A cloth mask, despite what the more outlandish conspiracy theorists might believe, cannot track you.
Then there are the ‘culture war’ issues around masks, which sparked early last year and still continue. In July this year, face masks were no longer made compulsory – made instead into “matters of personal choice”. Health Secretary Sajid Javid has urged his Conservative colleagues to wear masks in the crowded Commons chamber, although it has been noted that few MPs have been pictured in the Commons wearing masks.
Even when the pandemic passes it is possible that masks will become needed to fight pollution, but that political debate has raged long before the coronavirus spread and will likely continue long after. In 2018, toxic air in the UK was deemed a “national health emergency”, yet two years later, it was found that 60 per cent of the population was living with air pollution above legal limits. Although “broadly speaking, overall air pollution trends are declining”, Dr Loh says, “there are some areas where tackling the issue may be more difficult, for example in areas with busy roads”
Environmentally, a long-term mask like the Razer Zephyr may avoid millions of masks being used then thrown away every single day and clogging up ocean ecosystems; but conversely, some researchers have said it might encourage a false sense of security and that “once clogged, masks are worse than useless”.
There is no doubt the Zephyr is futuristic, but whether it is a future will come to pass in the UK remains to be seen and there will be many factors about cleanliness and upkeep wearers will need to consider about masks in ways they have not done before – even now.
The Zephyr itself feels like a product that would have been an ideal investment at the beginning of lockdown, but the lack of restrictions and the feeling that the pandemic is over (despite rising cases) may lower the public’s interests.

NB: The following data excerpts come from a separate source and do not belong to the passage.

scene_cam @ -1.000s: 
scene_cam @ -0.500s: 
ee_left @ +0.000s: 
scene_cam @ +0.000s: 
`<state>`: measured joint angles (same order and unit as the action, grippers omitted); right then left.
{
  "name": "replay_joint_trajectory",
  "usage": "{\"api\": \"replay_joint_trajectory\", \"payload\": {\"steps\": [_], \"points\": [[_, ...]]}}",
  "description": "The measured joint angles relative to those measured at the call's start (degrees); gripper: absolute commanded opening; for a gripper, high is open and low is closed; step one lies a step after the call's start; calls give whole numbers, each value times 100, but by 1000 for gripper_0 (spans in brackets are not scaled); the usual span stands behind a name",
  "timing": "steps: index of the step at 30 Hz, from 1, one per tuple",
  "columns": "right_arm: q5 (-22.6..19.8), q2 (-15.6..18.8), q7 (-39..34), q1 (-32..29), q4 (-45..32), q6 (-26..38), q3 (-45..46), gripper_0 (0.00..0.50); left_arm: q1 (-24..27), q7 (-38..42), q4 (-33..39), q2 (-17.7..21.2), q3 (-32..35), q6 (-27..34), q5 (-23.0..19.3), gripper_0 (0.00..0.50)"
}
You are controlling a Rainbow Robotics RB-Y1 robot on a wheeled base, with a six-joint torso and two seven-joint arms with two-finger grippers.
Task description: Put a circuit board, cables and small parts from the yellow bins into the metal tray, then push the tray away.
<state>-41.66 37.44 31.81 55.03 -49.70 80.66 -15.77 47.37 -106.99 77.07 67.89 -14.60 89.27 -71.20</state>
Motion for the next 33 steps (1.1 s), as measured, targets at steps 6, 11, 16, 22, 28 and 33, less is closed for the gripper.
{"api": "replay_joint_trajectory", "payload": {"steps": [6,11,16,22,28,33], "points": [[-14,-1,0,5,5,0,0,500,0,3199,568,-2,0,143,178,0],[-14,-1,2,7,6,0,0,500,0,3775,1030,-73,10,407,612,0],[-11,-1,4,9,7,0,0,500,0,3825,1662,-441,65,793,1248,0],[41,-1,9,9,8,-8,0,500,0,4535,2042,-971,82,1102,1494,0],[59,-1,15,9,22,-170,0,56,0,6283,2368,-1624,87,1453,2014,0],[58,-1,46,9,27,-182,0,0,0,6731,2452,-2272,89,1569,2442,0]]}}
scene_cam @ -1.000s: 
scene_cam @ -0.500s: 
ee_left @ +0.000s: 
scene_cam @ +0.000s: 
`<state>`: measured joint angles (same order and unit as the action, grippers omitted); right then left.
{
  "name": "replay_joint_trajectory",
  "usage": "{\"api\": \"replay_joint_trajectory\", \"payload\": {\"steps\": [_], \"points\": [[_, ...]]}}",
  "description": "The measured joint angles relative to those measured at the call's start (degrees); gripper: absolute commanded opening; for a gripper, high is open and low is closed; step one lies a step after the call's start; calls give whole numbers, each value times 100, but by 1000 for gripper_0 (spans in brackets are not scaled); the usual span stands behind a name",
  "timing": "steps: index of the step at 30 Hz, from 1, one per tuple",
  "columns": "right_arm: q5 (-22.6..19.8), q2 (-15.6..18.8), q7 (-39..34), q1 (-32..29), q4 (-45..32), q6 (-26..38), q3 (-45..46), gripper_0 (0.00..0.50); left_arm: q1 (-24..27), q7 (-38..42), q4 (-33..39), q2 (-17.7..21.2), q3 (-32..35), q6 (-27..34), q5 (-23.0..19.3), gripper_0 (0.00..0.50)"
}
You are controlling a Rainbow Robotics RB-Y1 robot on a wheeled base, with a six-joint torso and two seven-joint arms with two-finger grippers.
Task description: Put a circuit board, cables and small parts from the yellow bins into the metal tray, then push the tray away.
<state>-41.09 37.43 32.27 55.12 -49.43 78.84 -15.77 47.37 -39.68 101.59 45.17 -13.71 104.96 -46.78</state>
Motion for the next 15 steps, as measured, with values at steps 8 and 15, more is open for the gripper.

In other countries, however, it may have a greater adoption rate. Many people wore N95 masks in China to protect themselves against air pollution as it was more common, and it could find popularity in heavily polluted areas of India (although the vast wealth disparity means many might not be able to afford the Zephyr).
Razer’s approach appears to be providing an option not advice. The company says it wants to give users “as much choice as possible, including the choice whether to wear a mask or not” to provide protection in “busy, urban environments, and especially with the upcoming flu season”.
In the UK “the issue of mask wearing and infectious diseases will not go away”, Dr Loh predicts. “COVID isn’t going to go away nor will the flu”, and an increase of phenomena like wildfires could also see “episodes of extremely high pollution where it would be advisable for people to wear masks”.
Should that happen, people may find new products like the Zephyr, and other masks like it, to be a breath of fresh air.